● Exercise goal
Filter the records below and copy every line containing the word "display".

● Data shown

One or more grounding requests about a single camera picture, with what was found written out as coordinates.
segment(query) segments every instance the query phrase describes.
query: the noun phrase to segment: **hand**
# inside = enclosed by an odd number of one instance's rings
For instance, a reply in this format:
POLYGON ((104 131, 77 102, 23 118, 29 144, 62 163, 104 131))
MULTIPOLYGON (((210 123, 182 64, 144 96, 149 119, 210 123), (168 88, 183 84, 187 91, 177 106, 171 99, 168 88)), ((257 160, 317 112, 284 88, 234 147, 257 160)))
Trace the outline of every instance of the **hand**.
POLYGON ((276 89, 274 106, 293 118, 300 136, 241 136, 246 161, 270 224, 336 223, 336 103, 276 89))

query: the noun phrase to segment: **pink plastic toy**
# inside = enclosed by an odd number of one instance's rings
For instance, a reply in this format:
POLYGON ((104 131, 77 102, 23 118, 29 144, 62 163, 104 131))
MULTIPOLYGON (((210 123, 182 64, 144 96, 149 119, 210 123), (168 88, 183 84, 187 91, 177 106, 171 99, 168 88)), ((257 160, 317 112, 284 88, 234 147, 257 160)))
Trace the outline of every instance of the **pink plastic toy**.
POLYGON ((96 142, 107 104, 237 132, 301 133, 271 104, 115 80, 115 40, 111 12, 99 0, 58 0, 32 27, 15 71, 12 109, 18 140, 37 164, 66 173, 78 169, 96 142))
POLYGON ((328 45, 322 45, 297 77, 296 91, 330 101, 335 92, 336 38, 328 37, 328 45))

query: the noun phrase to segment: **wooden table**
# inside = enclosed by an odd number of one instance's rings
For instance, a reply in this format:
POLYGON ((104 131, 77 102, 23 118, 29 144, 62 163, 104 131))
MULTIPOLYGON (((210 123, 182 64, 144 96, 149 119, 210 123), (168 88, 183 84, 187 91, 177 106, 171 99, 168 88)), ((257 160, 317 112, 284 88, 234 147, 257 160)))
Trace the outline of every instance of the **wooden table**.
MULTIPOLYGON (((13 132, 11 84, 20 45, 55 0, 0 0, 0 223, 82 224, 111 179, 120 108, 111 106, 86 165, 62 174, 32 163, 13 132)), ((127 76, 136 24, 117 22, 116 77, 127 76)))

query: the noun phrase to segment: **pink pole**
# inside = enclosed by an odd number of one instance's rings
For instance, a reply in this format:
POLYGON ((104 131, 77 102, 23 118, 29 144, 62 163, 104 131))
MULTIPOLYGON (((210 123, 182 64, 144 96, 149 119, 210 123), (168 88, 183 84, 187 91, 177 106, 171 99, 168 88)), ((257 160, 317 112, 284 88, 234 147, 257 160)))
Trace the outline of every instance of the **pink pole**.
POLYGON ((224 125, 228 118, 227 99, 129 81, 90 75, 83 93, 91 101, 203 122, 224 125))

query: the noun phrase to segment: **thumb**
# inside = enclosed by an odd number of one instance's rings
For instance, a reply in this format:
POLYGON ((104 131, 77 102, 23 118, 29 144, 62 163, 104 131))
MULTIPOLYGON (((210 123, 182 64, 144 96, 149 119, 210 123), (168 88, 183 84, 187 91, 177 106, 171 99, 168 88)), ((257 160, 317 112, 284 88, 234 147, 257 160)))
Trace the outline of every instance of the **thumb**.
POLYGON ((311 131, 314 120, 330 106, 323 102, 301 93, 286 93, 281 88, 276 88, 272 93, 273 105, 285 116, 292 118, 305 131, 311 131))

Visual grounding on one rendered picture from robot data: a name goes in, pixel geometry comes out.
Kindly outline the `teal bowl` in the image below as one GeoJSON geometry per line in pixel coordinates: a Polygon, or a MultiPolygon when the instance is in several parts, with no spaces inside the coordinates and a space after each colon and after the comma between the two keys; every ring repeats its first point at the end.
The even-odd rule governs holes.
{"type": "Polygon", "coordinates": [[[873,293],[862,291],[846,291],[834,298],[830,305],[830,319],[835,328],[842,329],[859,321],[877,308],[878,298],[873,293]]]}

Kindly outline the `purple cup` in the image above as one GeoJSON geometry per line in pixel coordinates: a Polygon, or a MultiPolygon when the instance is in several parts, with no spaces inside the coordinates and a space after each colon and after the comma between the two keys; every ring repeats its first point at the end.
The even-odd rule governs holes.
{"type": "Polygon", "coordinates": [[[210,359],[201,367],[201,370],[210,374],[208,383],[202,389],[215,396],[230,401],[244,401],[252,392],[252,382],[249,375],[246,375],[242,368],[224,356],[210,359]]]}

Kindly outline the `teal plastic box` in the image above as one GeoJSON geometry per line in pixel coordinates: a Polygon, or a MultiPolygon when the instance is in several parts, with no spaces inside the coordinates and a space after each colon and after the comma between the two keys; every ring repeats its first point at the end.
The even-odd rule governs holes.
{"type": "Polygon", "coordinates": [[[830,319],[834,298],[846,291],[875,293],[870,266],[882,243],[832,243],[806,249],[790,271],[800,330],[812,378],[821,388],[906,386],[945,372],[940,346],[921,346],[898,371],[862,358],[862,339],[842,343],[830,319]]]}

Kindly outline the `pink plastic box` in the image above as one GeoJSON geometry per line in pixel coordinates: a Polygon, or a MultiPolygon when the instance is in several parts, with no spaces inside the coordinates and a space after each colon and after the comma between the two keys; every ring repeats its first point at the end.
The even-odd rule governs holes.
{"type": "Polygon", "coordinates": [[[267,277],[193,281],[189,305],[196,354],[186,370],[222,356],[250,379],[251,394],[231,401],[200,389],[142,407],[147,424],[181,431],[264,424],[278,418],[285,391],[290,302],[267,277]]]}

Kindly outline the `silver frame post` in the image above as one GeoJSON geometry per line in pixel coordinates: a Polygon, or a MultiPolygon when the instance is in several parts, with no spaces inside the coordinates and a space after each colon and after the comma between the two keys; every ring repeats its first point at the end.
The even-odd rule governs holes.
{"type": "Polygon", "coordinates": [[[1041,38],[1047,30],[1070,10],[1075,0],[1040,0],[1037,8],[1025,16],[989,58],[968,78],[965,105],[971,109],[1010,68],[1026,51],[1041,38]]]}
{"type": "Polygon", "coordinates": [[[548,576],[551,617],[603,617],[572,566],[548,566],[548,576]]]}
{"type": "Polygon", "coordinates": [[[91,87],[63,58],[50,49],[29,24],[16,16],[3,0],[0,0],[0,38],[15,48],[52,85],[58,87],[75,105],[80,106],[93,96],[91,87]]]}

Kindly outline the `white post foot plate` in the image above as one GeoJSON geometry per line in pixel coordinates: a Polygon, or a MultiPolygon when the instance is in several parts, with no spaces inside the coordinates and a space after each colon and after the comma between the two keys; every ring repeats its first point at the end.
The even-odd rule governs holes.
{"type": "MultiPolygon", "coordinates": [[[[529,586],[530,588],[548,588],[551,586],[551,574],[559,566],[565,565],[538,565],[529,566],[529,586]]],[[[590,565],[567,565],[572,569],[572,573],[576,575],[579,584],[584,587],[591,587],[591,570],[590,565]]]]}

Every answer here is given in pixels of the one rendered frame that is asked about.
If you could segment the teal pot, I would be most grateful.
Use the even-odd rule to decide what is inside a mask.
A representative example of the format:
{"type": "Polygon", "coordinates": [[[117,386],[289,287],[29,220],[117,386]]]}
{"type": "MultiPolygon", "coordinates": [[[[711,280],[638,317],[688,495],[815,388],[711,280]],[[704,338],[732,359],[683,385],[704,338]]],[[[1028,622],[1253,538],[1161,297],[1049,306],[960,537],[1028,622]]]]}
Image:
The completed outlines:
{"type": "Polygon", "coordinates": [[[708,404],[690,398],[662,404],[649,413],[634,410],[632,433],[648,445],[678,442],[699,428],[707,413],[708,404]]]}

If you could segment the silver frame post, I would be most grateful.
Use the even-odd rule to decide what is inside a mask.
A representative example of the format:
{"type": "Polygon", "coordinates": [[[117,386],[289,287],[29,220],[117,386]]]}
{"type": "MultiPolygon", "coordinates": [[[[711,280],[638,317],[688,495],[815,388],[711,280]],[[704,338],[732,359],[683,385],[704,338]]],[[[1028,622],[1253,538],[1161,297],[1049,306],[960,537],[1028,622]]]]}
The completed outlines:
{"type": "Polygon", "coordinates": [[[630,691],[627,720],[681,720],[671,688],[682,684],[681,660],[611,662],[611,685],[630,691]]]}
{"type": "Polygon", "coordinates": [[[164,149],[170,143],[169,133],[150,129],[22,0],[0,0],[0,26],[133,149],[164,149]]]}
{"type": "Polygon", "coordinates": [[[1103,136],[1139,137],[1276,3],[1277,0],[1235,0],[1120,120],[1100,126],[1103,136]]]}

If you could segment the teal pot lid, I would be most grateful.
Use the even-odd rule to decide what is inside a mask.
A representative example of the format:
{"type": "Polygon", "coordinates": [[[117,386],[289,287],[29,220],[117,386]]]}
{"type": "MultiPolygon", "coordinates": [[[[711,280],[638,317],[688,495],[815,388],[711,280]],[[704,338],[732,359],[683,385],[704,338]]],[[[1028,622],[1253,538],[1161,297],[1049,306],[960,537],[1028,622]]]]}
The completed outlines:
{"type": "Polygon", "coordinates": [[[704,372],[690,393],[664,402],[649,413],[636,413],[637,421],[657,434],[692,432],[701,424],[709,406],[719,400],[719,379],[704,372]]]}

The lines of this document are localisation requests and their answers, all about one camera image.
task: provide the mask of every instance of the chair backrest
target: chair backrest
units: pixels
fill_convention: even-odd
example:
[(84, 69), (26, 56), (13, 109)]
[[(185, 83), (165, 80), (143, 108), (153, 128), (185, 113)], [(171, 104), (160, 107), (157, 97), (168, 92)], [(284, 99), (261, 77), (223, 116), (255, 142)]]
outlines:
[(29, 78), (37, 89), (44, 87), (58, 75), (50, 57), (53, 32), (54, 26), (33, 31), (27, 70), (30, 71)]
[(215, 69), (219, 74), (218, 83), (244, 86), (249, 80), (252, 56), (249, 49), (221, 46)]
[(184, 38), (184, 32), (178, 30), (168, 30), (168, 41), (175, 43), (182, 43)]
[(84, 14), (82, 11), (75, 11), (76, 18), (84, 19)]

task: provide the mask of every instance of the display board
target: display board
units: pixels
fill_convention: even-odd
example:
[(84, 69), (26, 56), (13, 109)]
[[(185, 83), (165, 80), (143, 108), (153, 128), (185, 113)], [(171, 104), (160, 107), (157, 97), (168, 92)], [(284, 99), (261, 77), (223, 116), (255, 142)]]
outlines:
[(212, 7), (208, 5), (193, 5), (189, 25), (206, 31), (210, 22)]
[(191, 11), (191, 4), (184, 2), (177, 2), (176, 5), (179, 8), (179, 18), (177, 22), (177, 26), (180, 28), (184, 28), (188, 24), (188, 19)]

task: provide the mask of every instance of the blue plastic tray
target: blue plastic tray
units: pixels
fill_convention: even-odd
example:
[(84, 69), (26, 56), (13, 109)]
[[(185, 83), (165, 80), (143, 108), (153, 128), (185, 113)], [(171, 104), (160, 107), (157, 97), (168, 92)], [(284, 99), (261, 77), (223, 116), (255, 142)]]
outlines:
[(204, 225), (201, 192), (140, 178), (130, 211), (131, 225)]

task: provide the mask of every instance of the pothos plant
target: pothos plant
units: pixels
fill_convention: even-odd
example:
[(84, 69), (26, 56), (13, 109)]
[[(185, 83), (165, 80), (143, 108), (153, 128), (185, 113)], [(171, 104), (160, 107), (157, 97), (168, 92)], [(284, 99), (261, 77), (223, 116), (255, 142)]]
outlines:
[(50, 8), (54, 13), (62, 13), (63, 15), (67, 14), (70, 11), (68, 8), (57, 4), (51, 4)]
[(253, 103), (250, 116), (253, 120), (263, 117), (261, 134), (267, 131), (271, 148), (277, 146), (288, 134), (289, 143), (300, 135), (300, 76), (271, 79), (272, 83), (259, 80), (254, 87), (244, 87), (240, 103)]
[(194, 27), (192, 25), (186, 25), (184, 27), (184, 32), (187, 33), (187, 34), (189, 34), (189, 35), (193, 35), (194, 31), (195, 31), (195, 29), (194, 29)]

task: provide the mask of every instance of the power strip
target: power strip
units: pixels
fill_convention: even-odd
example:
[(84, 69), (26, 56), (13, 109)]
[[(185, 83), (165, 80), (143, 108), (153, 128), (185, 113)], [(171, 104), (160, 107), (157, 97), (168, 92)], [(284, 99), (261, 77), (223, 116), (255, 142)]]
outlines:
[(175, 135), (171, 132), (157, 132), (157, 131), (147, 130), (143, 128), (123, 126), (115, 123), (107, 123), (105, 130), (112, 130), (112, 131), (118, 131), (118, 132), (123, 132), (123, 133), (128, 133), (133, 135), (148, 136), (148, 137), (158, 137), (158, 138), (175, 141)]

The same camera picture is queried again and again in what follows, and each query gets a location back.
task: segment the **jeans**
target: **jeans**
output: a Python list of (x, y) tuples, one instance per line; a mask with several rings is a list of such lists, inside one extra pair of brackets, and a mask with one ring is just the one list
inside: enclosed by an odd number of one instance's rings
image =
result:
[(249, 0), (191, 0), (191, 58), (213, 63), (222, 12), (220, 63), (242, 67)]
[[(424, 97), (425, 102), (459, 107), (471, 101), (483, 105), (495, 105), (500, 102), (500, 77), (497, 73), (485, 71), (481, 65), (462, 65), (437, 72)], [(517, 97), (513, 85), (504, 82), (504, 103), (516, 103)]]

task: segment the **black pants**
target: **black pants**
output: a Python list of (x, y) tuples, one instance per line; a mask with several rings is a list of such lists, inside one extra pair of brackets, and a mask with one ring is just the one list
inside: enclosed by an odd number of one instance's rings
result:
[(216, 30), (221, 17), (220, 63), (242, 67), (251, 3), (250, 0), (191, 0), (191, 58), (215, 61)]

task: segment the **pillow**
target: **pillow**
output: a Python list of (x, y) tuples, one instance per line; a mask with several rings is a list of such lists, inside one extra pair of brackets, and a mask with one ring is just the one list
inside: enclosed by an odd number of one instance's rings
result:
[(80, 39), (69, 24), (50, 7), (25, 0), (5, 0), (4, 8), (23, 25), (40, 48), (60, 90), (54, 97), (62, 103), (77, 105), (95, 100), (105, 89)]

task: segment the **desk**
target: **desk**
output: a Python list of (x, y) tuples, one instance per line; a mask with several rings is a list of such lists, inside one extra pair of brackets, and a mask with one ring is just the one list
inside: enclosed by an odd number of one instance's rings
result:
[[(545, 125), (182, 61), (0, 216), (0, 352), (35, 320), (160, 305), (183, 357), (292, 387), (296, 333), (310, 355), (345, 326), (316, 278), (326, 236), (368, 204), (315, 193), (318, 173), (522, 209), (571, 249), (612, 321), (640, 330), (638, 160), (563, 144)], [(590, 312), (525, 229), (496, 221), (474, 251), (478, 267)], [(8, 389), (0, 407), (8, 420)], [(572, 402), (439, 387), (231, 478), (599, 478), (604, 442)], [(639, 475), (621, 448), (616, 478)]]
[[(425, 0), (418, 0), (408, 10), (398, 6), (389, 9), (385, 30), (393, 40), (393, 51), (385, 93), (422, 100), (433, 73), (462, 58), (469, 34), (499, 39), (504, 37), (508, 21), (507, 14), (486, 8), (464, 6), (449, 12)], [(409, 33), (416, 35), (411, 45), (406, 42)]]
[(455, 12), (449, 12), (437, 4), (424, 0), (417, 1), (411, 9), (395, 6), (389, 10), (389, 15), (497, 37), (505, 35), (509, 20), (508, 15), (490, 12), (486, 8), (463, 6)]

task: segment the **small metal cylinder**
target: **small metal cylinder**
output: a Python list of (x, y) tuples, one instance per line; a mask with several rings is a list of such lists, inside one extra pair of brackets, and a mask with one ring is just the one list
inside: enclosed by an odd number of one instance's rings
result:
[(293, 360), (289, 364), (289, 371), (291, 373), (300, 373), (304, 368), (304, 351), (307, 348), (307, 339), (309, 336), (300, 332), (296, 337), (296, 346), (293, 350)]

● Response to the exercise
task: provide the mask of every instance of the display board
target: display board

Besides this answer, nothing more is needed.